### Problem description
Where the listing shows an image, skip it and output all other material unchanged.
== == ==
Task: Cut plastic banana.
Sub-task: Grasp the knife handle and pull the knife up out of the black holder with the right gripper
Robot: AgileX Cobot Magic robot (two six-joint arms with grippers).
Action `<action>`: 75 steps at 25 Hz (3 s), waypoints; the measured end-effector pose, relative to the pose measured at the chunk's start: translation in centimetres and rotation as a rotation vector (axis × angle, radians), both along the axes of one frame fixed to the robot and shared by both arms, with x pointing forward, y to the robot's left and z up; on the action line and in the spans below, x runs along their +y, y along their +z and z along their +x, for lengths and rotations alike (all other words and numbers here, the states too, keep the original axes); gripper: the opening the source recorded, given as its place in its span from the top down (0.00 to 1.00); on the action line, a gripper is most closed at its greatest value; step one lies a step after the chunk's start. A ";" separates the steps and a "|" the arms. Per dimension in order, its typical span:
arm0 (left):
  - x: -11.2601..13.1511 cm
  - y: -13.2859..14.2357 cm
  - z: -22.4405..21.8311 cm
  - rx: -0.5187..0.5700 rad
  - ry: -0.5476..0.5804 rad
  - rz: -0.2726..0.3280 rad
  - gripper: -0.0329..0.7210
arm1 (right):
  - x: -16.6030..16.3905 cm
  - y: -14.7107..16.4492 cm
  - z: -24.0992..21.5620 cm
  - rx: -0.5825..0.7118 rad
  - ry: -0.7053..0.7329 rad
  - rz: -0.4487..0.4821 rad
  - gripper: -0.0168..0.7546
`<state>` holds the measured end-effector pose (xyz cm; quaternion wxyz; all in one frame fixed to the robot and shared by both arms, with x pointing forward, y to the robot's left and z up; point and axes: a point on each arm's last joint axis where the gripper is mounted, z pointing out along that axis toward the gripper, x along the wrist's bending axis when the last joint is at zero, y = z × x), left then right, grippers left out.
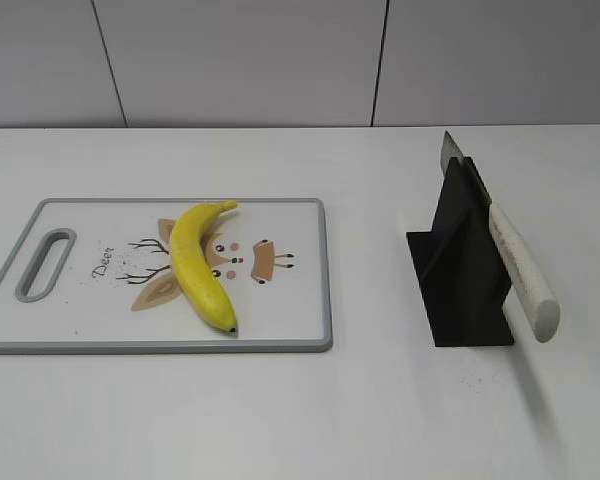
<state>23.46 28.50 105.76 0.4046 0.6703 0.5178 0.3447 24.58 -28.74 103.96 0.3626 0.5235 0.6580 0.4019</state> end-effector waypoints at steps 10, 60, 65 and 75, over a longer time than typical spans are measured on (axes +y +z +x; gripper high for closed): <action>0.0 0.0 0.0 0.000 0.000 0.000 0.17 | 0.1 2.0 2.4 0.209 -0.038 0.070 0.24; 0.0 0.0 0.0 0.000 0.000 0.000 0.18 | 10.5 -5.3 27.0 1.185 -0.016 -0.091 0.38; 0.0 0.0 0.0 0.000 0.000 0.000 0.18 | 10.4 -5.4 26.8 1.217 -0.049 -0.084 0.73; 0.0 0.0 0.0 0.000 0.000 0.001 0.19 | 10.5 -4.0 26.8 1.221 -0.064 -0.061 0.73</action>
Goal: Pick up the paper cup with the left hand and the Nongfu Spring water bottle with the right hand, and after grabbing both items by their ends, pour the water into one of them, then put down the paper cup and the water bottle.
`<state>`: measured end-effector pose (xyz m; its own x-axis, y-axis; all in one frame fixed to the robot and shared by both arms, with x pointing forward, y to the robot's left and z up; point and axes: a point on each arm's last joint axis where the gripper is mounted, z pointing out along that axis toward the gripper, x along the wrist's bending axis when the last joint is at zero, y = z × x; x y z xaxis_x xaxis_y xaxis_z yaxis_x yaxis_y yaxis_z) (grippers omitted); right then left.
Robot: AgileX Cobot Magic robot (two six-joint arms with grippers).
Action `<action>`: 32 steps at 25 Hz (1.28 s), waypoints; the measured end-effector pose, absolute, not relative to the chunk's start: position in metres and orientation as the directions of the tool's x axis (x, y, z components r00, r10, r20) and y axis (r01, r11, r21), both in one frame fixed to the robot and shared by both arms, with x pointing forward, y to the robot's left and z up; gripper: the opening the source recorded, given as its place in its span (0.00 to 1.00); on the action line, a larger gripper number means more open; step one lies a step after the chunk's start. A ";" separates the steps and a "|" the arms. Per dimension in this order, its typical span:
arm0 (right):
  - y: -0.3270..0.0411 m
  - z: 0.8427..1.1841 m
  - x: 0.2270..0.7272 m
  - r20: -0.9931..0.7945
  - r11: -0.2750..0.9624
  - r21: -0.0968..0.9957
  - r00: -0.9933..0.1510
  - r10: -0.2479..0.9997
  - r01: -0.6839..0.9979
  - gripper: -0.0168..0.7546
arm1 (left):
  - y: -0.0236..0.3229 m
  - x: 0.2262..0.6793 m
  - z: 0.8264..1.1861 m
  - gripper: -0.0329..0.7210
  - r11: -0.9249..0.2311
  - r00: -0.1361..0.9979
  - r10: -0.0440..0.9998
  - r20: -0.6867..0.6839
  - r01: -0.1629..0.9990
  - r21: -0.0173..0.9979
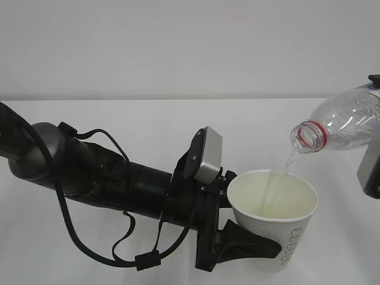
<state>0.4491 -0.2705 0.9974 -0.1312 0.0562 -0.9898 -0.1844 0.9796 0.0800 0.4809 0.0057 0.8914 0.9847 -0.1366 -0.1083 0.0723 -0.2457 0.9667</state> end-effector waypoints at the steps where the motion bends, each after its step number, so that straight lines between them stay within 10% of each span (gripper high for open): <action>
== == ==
### Solved exercise
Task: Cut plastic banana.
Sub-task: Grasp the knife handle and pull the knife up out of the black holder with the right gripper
Robot: AgileX Cobot Magic robot (two six-joint arms with grippers).
Action `<action>`: 75 steps at 25 Hz (3 s), waypoints; the measured end-effector pose, relative to the pose measured at the chunk's start: translation in centimetres and rotation as a rotation vector (axis × angle, radians), both along the axes of one frame fixed to the robot and shared by both arms, with x pointing forward, y to the robot's left and z up; on the action line and in the spans below, x runs along their +y, y along their +z and z along their +x, for lengths and rotations alike (all other words and numbers here, the states too, keep the original axes); gripper: the opening the source recorded, given as its place in its span from the top down (0.00 to 1.00); on the action line, a gripper is most closed at its greatest value; step one lies a step after the chunk's start. A ";" separates the steps and a "|" the arms. Per dimension in order, its typical span:
arm0 (left):
  - x: -11.2601..13.1511 cm
  - y: -13.2859..14.2357 cm
  - z: -22.4405..21.8311 cm
  - rx: -0.5187..0.5700 rad
  - ry: -0.5476..0.5804 rad
  - rz: -0.2726..0.3280 rad
  - gripper: -0.0329..0.7210
arm1 (right):
  - x: -16.6030..16.3905 cm
  - y: -14.7107..16.4492 cm
  - z: -24.0992..21.5620 cm
  - rx: -0.5825..0.7118 rad
  - ry: -0.7053..0.7329 rad
  - rz: -0.4487..0.4821 rad
  - gripper: -0.0168..0.7546
`<state>` holds the measured end-effector pose (xyz cm; quaternion wxyz; all in one frame fixed to the robot and shared by both arms, with x pointing forward, y to the robot's left and z up; point and axes: a point on each arm's last joint axis where the gripper is mounted, z pointing out along that axis toward the gripper, x along the wrist's bending axis when the last joint is at zero, y = z × x), left then right, grippers left out.
<state>23.46 28.50 105.76 0.4046 0.6703 0.5178 0.3447 24.58 -28.74 103.96 0.3626 0.5235 0.6580 0.4019</state> end-effector waypoints at steps 10, 60, 65 and 75, over a longer time than typical spans are measured on (axes +y +z +x; gripper high for closed): <action>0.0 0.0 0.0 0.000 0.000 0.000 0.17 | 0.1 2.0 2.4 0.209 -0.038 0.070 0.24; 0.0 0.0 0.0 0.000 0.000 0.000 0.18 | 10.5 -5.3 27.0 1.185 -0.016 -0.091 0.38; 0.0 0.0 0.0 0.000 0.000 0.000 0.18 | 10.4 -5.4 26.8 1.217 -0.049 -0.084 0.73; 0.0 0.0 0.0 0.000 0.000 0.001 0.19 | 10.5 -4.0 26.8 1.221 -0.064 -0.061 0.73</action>
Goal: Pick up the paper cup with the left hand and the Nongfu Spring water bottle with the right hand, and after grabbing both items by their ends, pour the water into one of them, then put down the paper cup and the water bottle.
`<state>`: measured end-effector pose (xyz m; its own x-axis, y-axis; all in one frame fixed to the robot and shared by both arms, with x pointing forward, y to the robot's left and z up; point and axes: a point on each arm's last joint axis where the gripper is mounted, z pointing out along that axis toward the gripper, x along the wrist's bending axis when the last joint is at zero, y = z × x; x y z xaxis_x xaxis_y xaxis_z yaxis_x yaxis_y yaxis_z) (grippers omitted); right then left.
Robot: AgileX Cobot Magic robot (two six-joint arms with grippers).
Action `<action>`: 32 steps at 25 Hz (1.28 s), waypoints; the measured end-effector pose, absolute, not relative to the chunk's start: position in metres and orientation as the directions of the tool's x axis (x, y, z components r00, r10, r20) and y axis (r01, r11, r21), both in one frame fixed to the robot and shared by both arms, with x pointing forward, y to the robot's left and z up; gripper: the opening the source recorded, given as its place in its span (0.00 to 1.00); on the action line, a larger gripper number means more open; step one lies a step after the chunk's start. A ";" separates the steps and a "|" the arms. Per dimension in this order, its typical span:
arm0 (right):
  - y: -0.3270..0.0411 m
  - z: 0.8427..1.1841 m
  - x: 0.2270..0.7272 m
  - r20: -0.9931..0.7945
  - r11: -0.2750..0.9624
  - r21: -0.0968..0.9957
  - r00: -0.9933..0.1510
  - r10: -0.2479..0.9997
  - r01: -0.6839..0.9979
  - gripper: -0.0168..0.7546
arm1 (left):
  - y: -0.0236..0.3229 m
  - x: 0.2262..0.6793 m
  - z: 0.8264..1.1861 m
  - gripper: -0.0329..0.7210
  - r11: -0.9249..0.2311
  - r00: -0.1361..0.9979
  - r10: -0.0440..0.9998
  - r20: -0.6867..0.6839
  - r01: -0.1629..0.9990
  - r21: -0.0173..0.9979
<state>0.4491 -0.2705 0.9974 -0.1312 0.0562 -0.9898 -0.1844 0.9796 0.0800 0.4809 0.0057 0.8914 0.9847 -0.1366 -0.1083 0.0723 -0.2457 0.9667</state> end-effector waypoints at the steps where the motion bends, each after its step number, so that straight lines between them stay within 10% of each span (gripper high for open): <action>

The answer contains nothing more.